В своих прогнозах я не ошибся, через пятнадцать минут меня
снова разбудили. На сей раз это оказался Семенов, который сильно гневался. Не
на меня, конечно, а так, на жизнь в целом. Он коротко сообщил мне, что просьбу
Вилкова выполнит и перед руководством меня прикроет, ежели меня невзначай
начнут искать и требовать «к ноге», после чего длинно и витиевато, с
использованием всего богатства русскоязычной ненормативной лексики изложил
концептуальные основы своего мировоззрения и отношения к следователям, которые
простым честным участковым не дают выспаться, будят своими звонками всю семью и
вынуждают оправдываться перед близкими. Я слушал не очень внимательно, то и
дело задремывая, но Вальку не прерывал, потому что нужно же человеку выпустить
пар, а на кого его выпускать, когда рядом только любимая жена и любимые дети,
сиречь существа невинные, нежные и к восприятию уродливых порождений русского
языка не приспособленные.
В десять утра я заехал за Шуриком, и мы погнали за город, к
Аргуновым. По дороге Шурик, который этим утром более походил на Александра
Ивановича, изложил мне свой план. Сначала беседуем с обоими супругами,
расспрашиваем их насчет возможности насильственных действий со стороны
Ситникова. Какие отношения были у него с невесткой, охоч ли он в принципе до
женского пола и так далее. Потом приступаем к разговорам по одному. Шурик
остается пить чай с мадам и беседовать о вечном, а я уединяюсь с Львом
Александровичем под тем предлогом, что должен задать чисто мужские вопросы,
искренне отвечать на которые в присутствии дам не принято. Я не понял, почему
план Вилкова был именно таким, и уже во второй раз за утро сказал себе, что я,
конечно же, не следователь и много чего не понимаю.

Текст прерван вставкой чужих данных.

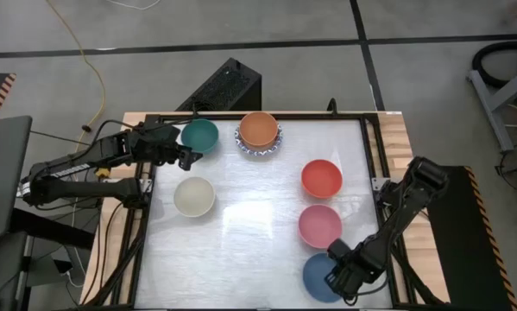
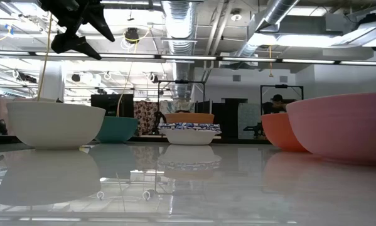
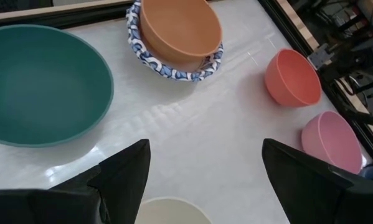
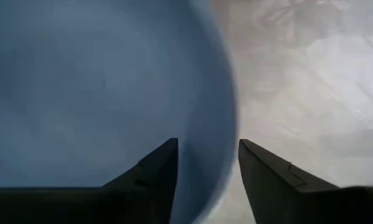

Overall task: Nest bowls inside each other by size order
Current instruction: Stack the blue bowl on top of the brown bowl

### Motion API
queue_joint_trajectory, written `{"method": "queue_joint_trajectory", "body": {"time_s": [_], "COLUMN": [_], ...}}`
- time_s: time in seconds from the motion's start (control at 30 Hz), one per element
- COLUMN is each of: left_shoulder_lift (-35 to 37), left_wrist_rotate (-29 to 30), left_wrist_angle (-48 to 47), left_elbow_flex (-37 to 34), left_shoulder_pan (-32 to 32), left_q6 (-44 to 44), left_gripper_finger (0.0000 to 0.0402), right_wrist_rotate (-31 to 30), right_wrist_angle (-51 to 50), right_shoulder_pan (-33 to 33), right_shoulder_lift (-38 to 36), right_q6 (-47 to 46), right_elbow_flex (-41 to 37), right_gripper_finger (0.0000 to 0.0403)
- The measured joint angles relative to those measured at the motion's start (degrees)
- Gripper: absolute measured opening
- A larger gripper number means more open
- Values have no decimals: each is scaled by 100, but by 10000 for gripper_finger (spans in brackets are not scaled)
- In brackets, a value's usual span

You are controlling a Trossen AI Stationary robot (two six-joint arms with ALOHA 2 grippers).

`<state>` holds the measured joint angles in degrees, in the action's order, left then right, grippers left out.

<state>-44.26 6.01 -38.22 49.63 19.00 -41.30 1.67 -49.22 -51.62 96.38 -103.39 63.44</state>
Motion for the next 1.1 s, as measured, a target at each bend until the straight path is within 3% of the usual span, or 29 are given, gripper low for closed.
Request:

– Все-таки странно, что ты сегодня решил заняться
Аргуновыми,– сказал я.
– А чем я должен заниматься, по-твоему?
– Ну, раз ты получил вчера информацию, что Подрезкова была
знакома с Забелиным, я думал, что ты кинешься ее допрашивать.
– А куда спешить?
– А чего тянуть?– задал я встречный вопрос.